Send back exactly the lines from the opening line of the records below through the one with "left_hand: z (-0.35".

#### INFORMATION PROVIDED:
····················
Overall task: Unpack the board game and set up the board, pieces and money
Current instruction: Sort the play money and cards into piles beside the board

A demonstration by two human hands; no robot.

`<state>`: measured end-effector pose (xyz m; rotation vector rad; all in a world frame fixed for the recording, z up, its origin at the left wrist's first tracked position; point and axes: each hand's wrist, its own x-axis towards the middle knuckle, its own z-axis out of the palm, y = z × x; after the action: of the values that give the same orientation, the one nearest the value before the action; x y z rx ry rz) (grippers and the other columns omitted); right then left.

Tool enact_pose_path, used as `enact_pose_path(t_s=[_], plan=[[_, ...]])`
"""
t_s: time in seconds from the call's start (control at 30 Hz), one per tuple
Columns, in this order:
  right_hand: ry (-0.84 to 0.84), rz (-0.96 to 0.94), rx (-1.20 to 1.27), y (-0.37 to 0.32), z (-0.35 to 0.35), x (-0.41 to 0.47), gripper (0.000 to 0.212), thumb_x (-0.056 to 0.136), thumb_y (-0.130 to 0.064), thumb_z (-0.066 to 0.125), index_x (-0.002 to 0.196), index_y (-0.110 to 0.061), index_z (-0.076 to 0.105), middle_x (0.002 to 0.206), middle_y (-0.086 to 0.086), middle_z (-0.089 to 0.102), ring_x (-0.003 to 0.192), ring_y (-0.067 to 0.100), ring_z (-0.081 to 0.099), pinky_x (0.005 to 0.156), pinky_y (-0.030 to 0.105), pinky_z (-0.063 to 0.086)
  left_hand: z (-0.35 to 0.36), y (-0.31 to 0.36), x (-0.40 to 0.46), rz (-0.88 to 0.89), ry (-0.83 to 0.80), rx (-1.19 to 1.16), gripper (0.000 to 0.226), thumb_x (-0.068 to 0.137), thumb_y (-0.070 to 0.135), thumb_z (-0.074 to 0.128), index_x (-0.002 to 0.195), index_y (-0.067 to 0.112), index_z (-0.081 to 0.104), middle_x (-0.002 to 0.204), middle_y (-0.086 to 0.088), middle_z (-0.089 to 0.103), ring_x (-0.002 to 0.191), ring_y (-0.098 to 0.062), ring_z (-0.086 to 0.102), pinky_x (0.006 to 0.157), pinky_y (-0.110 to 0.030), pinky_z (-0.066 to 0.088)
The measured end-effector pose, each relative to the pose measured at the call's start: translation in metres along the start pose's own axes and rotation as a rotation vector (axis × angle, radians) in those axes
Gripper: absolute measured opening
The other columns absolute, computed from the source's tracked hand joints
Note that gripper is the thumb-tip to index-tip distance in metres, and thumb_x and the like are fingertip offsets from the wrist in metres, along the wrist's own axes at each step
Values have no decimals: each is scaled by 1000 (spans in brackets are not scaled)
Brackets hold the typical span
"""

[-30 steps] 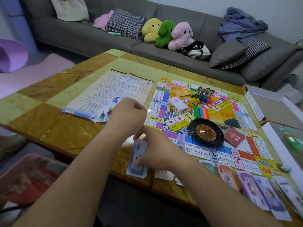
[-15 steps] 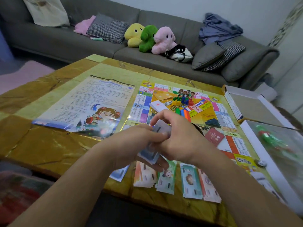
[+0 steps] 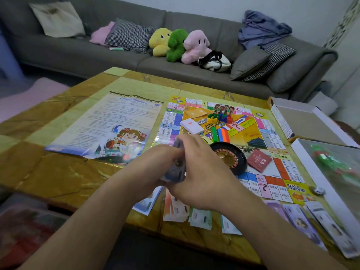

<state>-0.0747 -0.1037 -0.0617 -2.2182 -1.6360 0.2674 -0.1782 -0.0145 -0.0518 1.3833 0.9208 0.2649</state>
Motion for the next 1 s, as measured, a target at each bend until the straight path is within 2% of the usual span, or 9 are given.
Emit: enact_pose_path(t_s=[0.03,0.1,0.17,0.23,0.3,0.43,0.63,0.87,1.0], plan=[[-28,7,16,-1,1,1,80,77,-51,83,138,-31,36,134,-8,39,129,18,43,98,37,51,-4,2,2,-28,25,22,21,89,18,69,106,4,69,97,-19,75,94,-34,72,95,-55,59],[-56,62,83,-1,3,2,107,80,-52,84,159,-28,15,155,-11,23,148,15,25,114,36,39,-13,6,5,-52,108,31,21,97,8,58,117,2,62,79,-18,76,79,-36,73,85,-52,62],[-66,115,86,-6,14,1,93,89,-47,78,159,-24,19,155,-7,24,148,15,25,117,35,35,-29,4,8,-29,229,15,19,103,8,48,118,4,60,74,-14,74,63,-31,69,78,-53,62],[-115,119,35,-14,31,-3,64,98,-43,69,150,-22,39,148,-4,34,144,17,29,115,36,36,-44,2,8,4,321,-22,23,103,7,46,117,3,63,82,-15,69,63,-30,66,80,-54,62],[-169,85,-62,-26,52,-7,51,97,-50,64,136,-18,53,138,2,42,135,22,34,111,39,39,-54,1,8,-12,366,-72,24,102,4,47,114,3,68,87,-16,69,68,-31,66,80,-51,62],[-128,116,-223,-42,78,-4,65,86,-67,65,123,-15,53,124,4,44,118,26,36,103,40,38,-55,4,7,-6,361,-112,21,102,3,50,109,1,70,92,-19,70,74,-32,66,85,-53,61],[-202,181,-237,-52,75,10,64,82,-56,73,125,-14,51,124,6,43,115,26,36,99,39,39,-60,-1,14,45,345,-80,23,99,1,50,114,1,67,89,-17,73,69,-30,70,71,-44,62],[-237,186,-251,-57,72,11,70,82,-57,75,130,-14,49,128,6,46,119,27,40,102,41,40,-60,-2,12,79,317,-67,24,99,1,50,117,2,65,96,-21,75,70,-30,70,70,-43,62],[-281,195,-261,-62,70,13,47,84,-53,74,111,-18,55,123,7,48,119,30,43,98,41,41,-61,-4,11,89,312,-70,25,98,0,49,118,2,66,94,-20,75,70,-31,71,72,-45,63]])
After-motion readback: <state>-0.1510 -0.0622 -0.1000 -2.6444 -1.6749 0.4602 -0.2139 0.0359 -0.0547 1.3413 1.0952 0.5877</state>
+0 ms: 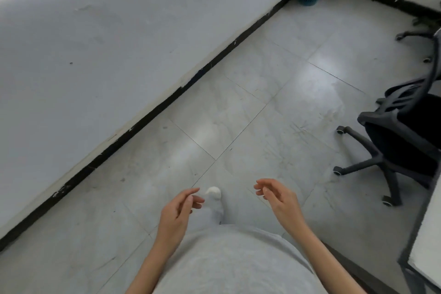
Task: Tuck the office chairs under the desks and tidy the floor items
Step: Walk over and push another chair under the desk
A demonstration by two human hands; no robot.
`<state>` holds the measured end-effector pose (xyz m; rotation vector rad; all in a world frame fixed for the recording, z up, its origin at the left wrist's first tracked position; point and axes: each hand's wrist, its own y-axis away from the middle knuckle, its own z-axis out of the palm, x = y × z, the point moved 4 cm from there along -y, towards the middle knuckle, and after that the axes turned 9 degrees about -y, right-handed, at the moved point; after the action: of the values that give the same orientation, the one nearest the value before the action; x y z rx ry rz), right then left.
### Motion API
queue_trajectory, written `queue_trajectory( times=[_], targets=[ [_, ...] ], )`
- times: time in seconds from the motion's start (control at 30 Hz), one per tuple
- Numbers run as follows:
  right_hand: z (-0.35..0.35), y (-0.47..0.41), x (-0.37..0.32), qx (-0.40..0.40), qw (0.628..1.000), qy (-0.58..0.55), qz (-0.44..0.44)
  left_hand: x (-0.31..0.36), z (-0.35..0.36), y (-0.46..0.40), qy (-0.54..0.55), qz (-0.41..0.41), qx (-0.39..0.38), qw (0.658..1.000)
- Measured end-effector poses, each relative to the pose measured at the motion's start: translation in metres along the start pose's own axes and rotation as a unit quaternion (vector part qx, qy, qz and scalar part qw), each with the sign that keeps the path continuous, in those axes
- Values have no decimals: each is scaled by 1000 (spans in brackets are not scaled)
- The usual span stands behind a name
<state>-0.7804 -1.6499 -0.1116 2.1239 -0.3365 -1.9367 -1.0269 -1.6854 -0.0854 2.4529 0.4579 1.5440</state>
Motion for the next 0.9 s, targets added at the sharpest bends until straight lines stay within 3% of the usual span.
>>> queue_trajectory(
  times=[0.17, 0.37, 0.5, 0.7, 0.9],
  targets=[
    [-21, -42, -7, 144, 987, -46, 62, 98, -3, -146, -53, 87, -111, 989],
    [-42, -123, -22, 275, 951, -114, 84, 184, 49, -276, -102, 165, -212, 958],
    [-74, -220, -47, 278, 950, -122, 75, 213, 92, -350, -112, 162, -242, 950],
    [-157, -371, -139, 272, 955, -123, 6, 259, 131, -449, -102, 126, -232, 959],
    [-217, -461, -186, 297, 947, -119, -11, 316, 178, -539, -132, 141, -273, 942]
  ],
)
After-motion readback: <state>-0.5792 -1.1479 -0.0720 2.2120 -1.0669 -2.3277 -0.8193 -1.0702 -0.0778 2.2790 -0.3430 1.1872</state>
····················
#### PROBLEM SOLUTION:
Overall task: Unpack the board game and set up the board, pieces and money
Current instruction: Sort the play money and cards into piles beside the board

A demonstration by two human hands; no robot.

`<state>`: measured end-effector pose (xyz m; rotation vector rad; all in a world frame fixed for the recording, z up, its origin at the left wrist's first tracked position; point and axes: each hand's wrist, its own x-axis towards the middle knuckle, its own z-axis out of the palm, y = z × x; after the action: of the values that give the same orientation, the one nearest the value before the action; x y z rx ry rz) (grippers and the other columns omitted); right then left.

Tool enact_pose_path, used as `enact_pose_path(t_s=[_], plan=[[_, ...]])`
"""
t_s: time in seconds from the call's start (control at 30 Hz), one per tuple
Columns, in this order:
  right_hand: ry (-0.84 to 0.84), rz (-0.96 to 0.94), rx (-1.20 to 1.27), y (-0.37 to 0.32), z (-0.35 to 0.35), x (-0.41 to 0.47), gripper (0.000 to 0.212), thumb_x (-0.056 to 0.136), thumb_y (-0.130 to 0.064), thumb_z (-0.066 to 0.125), index_x (-0.002 to 0.196), index_y (-0.110 to 0.061), index_z (-0.076 to 0.105), middle_x (0.002 to 0.206), middle_y (-0.086 to 0.086), middle_z (-0.089 to 0.102), ring_x (-0.003 to 0.192), ring_y (-0.067 to 0.100), ring_z (-0.081 to 0.099), pinky_x (0.005 to 0.156), pinky_y (-0.030 to 0.105), pinky_z (-0.063 to 0.086)
  left_hand: z (-0.35 to 0.36), y (-0.31 to 0.36), x (-0.40 to 0.46), rz (-0.88 to 0.89), ry (-0.83 to 0.80), rx (-1.19 to 1.16), gripper (0.000 to 0.226), thumb_x (-0.068 to 0.137), thumb_y (-0.070 to 0.135), thumb_z (-0.074 to 0.128), index_x (-0.002 to 0.195), index_y (-0.067 to 0.112), index_z (-0.081 to 0.104), middle_x (-0.002 to 0.204), middle_y (-0.086 to 0.088), middle_z (-0.089 to 0.103), ring_x (-0.002 to 0.191), ring_y (-0.098 to 0.062), ring_z (-0.086 to 0.102), pinky_x (0.006 to 0.157), pinky_y (-0.110 to 0.030), pinky_z (-0.066 to 0.088)

The exercise has been answered completely.